Work instruction →
The answer must be an exact copy of the listing below.

Material provided →
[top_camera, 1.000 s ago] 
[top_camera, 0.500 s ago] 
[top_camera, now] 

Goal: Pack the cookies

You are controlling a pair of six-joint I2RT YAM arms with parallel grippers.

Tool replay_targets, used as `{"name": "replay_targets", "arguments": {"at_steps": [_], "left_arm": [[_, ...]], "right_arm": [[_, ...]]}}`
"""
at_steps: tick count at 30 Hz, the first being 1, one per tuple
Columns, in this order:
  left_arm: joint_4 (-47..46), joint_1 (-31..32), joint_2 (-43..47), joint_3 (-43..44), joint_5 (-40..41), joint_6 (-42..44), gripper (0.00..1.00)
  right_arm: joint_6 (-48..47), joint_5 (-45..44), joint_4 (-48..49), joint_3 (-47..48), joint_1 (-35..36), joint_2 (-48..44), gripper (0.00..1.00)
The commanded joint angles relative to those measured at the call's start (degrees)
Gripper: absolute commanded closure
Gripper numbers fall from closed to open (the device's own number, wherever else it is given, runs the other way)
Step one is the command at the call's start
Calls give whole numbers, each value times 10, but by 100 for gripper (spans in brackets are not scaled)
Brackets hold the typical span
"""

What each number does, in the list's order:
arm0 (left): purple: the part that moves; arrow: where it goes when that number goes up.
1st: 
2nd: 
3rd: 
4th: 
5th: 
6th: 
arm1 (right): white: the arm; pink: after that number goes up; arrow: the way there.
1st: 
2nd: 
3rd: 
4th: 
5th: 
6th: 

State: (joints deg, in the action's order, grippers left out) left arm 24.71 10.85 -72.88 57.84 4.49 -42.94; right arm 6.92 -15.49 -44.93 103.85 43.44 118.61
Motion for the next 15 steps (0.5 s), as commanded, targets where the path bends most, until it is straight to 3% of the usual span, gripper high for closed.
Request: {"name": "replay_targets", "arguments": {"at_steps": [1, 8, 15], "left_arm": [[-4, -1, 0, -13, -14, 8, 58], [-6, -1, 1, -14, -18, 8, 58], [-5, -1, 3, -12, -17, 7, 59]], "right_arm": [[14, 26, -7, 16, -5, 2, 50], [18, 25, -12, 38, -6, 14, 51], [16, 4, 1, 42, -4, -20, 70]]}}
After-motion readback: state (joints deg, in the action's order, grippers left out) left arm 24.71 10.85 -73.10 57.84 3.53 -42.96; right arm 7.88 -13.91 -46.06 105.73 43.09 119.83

Solution below →
[top_camera, 1.000 s ago] 
[top_camera, 0.500 s ago] 
[top_camera, now] 

Goal: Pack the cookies

You are controlling a pair of six-joint I2RT YAM arms with parallel grippers.

Tool replay_targets, used as `{"name": "replay_targets", "arguments": {"at_steps": [_], "left_arm": [[_, ...]], "right_arm": [[_, ...]]}}`
"""
at_steps: tick count at 30 Hz, the first being 1, one per tuple
Columns, in this order:
  left_arm: joint_4 (-47..46), joint_1 (-31..32), joint_2 (-43..47), joint_3 (-43..44), joint_5 (-40..41), joint_6 (-42..44), gripper (0.00..1.00)
  right_arm: joint_6 (-48..47), joint_5 (-45..44), joint_4 (-48..49), joint_3 (-47..48), joint_1 (-35..36), joint_2 (-48..44), gripper (0.00..1.00)
The commanded joint angles relative to those measured at the call's start (degrees)
Gripper: absolute commanded closure
Gripper numbers fall from closed to open (the device's own number, wherever else it is given, runs the other way)
Step one is the command at the call's start
Calls give whole numbers, each value times 10, but by 100 for gripper (spans in brackets are not scaled)
Brackets hold the typical span
"""

What each number does, in the list's order:
arm0 (left): purple: the part that moves; arrow: where it goes when that number goes up.
1st: 
2nd: 
3rd: 
4th: 
5th: 
6th: 
arm1 (right): white: the arm; pink: after that number goes up; arrow: the way there.
1st: 
2nd: 
3rd: 
4th: 
5th: 
6th: 

State: (joints deg, in the action's order, grippers left out) left arm 24.71 10.85 -72.88 57.84 4.49 -42.94; right arm 6.92 -15.49 -44.93 103.85 43.44 118.61
Motion for the next 15 steps (0.5 s), as commanded, targets where the path bends most, until it is straight to 3% of the usual span, gripper high for closed.
Request: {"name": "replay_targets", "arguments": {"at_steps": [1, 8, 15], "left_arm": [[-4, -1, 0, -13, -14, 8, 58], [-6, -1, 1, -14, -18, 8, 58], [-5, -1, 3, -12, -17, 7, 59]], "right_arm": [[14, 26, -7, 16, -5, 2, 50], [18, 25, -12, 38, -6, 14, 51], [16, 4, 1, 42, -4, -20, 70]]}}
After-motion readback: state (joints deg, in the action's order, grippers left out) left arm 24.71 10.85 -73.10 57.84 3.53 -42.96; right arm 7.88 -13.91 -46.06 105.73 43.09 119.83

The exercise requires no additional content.